God’s Mirror

God’s Mirror November 3, 2016

When does a child become self-aware?

When a child first sees himself in a mirror he touches the mirror.  He does not know it is his reflection.  Later, around the age of two, when the child looks in the mirror she instead touches her face.  In that moment her self-identity begins to take shape.  The child says, “I.” Self-awareness begins to form.

In Hebrew “Ani” means “I.”  This word does not appear in the Torah until this week.  There appears little self-awareness exhibited by Adam and Eve, who are unaware of their nakedness and blame each other, as well as God, for their own failings.  There is plenty of “you” but no “I.”  Cain and Abel are so lacking in introspection that they do not understand the pain they cause each other, leading to the first murder.

And then the “I” appears.  Ani is first discovered in the story of Noah and the flood.  It is God who first utters the word, Ani.  “And God said to Noah and his sons with him, ‘I now establish My covenant with you and your offspring to come, and with every living thing that is with you…never again shall there be a flood to destroy the earth.’” (Genesis 9:8-11)

God becomes self-aware.  The “I” resounds in a promise.  In fact it is first contemplated in response to Noah’s spontaneous offering.  “The Lord smelled the pleasing odor, and the Lord said to Himself: ‘Never again will I doom the earth because of man…’” (Genesis 8:20-21)  It is conjured by Noah’s sacrifice.  Of course, God cannot smell, but God most certainly becomes self-aware in response to Noah’s actions, and perhaps, in response to ours.

Martin Buber argues in his seminal work, I and Thou, that our world is organized by our relationships.  For Buber, as David Brooks recently reminds us, there is no “I.”  There is only I-It or I-Thou.  The “I” only exists in relation to another.  Most of our relationships are utilitarian and therefore I-It.  Some are I-Thou.  It is these that offer a glimmer of the divine.  In I-Thou there is a mutuality of care and concern.  “All real living is meeting,” Buber observed.  The “I” never exits alone.  It can only be found in the promise of another.
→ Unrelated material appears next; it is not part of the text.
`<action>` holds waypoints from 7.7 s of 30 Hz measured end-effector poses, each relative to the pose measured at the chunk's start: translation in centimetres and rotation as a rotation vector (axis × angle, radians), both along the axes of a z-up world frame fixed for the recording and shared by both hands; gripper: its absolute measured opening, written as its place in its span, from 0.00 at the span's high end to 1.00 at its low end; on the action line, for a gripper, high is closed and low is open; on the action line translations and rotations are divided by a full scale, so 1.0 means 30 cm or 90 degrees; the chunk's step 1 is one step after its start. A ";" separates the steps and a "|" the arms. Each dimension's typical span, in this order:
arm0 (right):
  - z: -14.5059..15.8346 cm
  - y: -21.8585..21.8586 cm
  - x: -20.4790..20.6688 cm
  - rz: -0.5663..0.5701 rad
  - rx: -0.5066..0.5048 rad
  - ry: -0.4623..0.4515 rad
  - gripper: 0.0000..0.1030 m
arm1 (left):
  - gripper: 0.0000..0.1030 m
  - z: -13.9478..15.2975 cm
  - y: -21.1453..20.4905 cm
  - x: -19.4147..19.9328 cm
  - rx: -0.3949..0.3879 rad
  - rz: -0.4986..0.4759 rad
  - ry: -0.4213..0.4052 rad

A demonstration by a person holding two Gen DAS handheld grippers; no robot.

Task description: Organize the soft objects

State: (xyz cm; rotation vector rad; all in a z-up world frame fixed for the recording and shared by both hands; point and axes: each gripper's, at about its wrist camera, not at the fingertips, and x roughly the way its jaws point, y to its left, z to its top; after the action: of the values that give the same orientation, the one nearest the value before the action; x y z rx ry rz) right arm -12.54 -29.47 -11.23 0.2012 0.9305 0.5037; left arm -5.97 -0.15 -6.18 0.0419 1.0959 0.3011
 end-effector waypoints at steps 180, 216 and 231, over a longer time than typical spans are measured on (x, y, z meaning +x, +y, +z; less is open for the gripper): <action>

Is it possible that God can only be God in relationship with human beings?  I wonder.  What if the entire Bible is not about us but instead about God?  What if it is not about our search for God but instead God’s quest for us and in that search, the discovery of God’s own self-awareness? Abraham Joshua Heschel writes (in his theological treatise, God in Search of Man): “This is the status of the Bible in modern life: it is a sublime answer, but we do not know the question any more. Unless we recover the question, there is no hope of understanding the Bible.”  Perhaps the question is not ours, but God’s.  Perhaps the search is not our own.  Heschel reminds us: it is instead God’s search.

And God asks us again and again: why are you created?

I begin to recover, and reformulate, an answer.

We are fashioned to be God’s mirror.  We were created in God’s image.

God is only God because of us.

God can only be God with us.

We are the mirror that God holds.

The questioning continues.

What is the image we wish for God to see?